• _REQUIRED WORK_:
Every line in the listing below from the one with "Someone pointing at (183, 38)" through the one with "What occupies (485, 65)" is to be reproduced exactly, both ends included; leave out the rest.

TASK DATA below:

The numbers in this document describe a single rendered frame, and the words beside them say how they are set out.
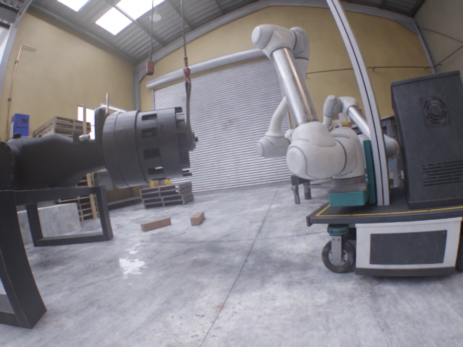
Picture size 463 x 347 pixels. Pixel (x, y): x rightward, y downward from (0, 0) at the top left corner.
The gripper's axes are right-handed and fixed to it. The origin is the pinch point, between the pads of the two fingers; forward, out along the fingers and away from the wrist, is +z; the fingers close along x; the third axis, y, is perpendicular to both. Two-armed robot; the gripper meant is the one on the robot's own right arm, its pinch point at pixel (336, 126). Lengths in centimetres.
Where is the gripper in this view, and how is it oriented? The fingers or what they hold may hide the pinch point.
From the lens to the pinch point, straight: 229.1
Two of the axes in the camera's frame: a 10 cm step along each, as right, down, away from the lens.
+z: 4.9, -7.8, -3.9
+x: -6.8, -6.2, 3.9
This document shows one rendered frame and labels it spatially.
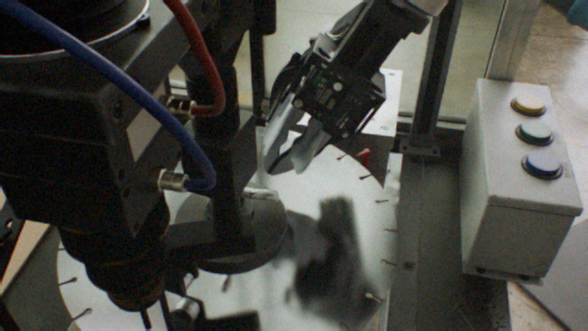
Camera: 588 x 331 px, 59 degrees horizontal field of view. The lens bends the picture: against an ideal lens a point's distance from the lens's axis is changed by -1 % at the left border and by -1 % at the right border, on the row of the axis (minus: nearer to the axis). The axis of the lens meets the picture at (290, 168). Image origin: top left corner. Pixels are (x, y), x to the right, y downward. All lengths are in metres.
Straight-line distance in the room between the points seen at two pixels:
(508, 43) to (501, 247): 0.32
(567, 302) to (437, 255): 1.04
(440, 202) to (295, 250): 0.41
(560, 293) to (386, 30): 1.46
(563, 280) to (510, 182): 1.17
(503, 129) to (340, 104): 0.39
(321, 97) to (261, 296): 0.18
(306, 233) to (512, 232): 0.30
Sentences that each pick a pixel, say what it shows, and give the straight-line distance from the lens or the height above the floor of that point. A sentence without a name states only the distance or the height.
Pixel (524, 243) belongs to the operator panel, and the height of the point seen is 0.82.
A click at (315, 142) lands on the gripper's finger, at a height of 1.03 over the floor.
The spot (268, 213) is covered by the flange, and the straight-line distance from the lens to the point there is 0.51.
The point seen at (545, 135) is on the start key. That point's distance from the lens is 0.78.
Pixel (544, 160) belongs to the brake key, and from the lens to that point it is 0.73.
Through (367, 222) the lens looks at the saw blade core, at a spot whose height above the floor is 0.95.
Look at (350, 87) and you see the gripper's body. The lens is 0.43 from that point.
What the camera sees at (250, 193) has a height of 1.00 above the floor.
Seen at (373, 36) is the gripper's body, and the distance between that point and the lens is 0.42.
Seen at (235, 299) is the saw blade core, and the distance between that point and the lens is 0.47.
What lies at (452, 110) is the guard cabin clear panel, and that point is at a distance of 0.95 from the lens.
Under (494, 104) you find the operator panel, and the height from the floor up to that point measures 0.90.
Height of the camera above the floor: 1.33
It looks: 41 degrees down
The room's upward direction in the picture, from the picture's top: straight up
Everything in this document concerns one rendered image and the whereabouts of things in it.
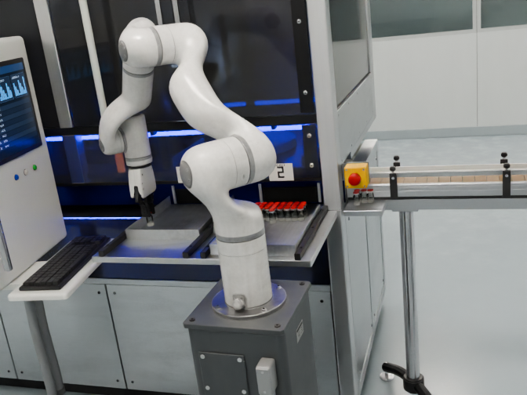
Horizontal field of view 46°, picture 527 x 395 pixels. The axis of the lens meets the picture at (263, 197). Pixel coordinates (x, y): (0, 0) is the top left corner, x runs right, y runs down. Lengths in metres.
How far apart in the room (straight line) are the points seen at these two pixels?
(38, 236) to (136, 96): 0.69
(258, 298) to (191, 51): 0.64
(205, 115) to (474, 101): 5.31
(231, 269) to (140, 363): 1.24
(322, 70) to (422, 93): 4.68
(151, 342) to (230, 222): 1.23
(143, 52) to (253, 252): 0.56
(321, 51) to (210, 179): 0.75
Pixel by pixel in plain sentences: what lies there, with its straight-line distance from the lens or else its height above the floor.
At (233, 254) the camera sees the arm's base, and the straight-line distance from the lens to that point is 1.49.
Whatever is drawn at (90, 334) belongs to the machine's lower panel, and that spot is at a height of 0.35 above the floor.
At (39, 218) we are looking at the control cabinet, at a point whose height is 0.94.
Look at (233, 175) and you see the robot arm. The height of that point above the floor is 1.21.
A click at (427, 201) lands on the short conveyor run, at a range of 2.17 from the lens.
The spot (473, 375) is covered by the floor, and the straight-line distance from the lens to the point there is 2.83.
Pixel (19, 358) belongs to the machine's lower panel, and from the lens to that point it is 3.02.
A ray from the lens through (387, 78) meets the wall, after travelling 6.65.
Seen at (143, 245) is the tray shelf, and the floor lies 0.88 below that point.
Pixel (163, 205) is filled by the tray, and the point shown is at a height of 0.90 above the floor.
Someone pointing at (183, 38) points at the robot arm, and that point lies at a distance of 1.65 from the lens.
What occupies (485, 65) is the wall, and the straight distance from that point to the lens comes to 6.60.
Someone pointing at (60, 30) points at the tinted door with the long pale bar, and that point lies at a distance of 2.36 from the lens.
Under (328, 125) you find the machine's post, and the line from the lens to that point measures 2.02.
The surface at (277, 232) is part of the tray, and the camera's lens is 1.96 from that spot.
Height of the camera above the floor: 1.59
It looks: 18 degrees down
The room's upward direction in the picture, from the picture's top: 7 degrees counter-clockwise
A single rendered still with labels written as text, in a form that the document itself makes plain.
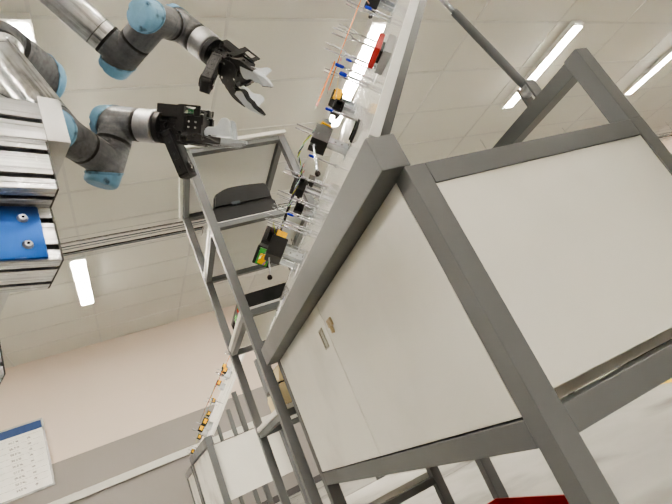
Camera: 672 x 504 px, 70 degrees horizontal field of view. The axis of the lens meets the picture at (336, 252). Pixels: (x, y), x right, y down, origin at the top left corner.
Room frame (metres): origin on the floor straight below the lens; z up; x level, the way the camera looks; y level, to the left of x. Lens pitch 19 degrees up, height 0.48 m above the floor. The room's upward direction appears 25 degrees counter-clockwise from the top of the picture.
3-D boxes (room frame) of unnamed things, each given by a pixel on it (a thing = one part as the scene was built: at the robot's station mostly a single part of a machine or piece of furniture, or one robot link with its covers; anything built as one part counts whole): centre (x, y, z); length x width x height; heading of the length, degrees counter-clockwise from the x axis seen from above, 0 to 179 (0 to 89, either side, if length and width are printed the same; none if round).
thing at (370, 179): (1.21, 0.12, 0.83); 1.18 x 0.05 x 0.06; 26
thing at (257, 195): (2.02, 0.34, 1.56); 0.30 x 0.23 x 0.19; 118
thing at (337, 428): (1.47, 0.22, 0.60); 0.55 x 0.02 x 0.39; 26
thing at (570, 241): (1.35, -0.17, 0.60); 1.17 x 0.58 x 0.40; 26
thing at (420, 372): (0.97, -0.02, 0.60); 0.55 x 0.03 x 0.39; 26
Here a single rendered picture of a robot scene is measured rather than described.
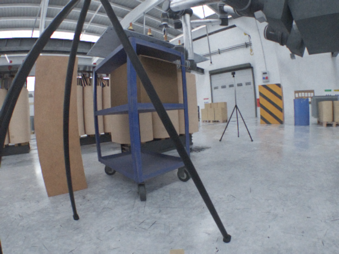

End of TASK DATA.

• _EXPECTED ANSWER_:
Someone pointing at (183, 38) points at the robot arm, and that point lies at a distance of 1.65 from the lens.
What occupies (485, 65) is the wall, and the straight distance from that point to the lens comes to 6.60.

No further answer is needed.